## BRIEF
In the data below, how many lines contain the string "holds"? Give only the figure.

## DATASET CONTENT
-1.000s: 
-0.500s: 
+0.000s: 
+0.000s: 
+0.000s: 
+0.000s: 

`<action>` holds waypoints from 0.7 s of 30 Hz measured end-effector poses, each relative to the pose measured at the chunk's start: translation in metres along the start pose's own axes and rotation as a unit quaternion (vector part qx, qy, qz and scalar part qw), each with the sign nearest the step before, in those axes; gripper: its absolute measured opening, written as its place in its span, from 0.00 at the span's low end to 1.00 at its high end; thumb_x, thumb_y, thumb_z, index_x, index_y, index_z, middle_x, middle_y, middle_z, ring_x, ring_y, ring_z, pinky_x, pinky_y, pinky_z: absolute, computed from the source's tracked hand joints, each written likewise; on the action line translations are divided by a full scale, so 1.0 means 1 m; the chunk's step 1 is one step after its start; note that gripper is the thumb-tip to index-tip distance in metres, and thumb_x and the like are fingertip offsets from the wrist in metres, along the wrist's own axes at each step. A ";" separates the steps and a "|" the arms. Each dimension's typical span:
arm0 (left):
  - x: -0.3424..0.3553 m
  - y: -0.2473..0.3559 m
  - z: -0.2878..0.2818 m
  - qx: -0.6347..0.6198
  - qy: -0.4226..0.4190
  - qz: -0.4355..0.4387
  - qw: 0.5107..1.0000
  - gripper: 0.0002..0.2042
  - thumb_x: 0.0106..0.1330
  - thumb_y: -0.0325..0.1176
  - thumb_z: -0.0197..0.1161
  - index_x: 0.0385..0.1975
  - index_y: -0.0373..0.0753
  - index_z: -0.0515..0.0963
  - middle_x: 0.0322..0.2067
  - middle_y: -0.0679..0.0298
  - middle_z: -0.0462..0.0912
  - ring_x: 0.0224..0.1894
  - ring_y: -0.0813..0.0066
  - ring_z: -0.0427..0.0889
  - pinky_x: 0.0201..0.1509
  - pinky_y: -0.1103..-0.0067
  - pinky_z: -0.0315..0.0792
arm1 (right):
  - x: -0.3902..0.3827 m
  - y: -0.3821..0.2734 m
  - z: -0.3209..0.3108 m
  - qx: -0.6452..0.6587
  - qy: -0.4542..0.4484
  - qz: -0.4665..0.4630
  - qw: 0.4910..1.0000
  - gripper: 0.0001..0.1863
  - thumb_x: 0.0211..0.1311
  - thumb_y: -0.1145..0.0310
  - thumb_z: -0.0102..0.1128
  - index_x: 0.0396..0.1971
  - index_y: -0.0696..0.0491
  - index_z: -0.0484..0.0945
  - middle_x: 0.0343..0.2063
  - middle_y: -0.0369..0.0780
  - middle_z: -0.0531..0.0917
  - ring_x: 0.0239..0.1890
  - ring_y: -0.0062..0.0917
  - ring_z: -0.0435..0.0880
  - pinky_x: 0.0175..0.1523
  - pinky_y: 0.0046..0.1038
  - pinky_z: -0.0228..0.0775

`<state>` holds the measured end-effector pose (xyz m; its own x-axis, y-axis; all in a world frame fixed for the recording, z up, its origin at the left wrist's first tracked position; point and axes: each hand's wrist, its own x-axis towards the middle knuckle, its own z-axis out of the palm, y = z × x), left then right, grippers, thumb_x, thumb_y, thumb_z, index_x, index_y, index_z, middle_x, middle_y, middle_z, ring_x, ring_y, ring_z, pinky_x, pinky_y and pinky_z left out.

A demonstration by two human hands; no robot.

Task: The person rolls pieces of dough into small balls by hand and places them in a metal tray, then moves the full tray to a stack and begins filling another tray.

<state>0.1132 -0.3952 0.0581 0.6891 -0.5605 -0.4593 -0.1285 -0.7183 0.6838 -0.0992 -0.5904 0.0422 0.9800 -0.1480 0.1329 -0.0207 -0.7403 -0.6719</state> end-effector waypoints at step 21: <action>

## YOUR SOLUTION
2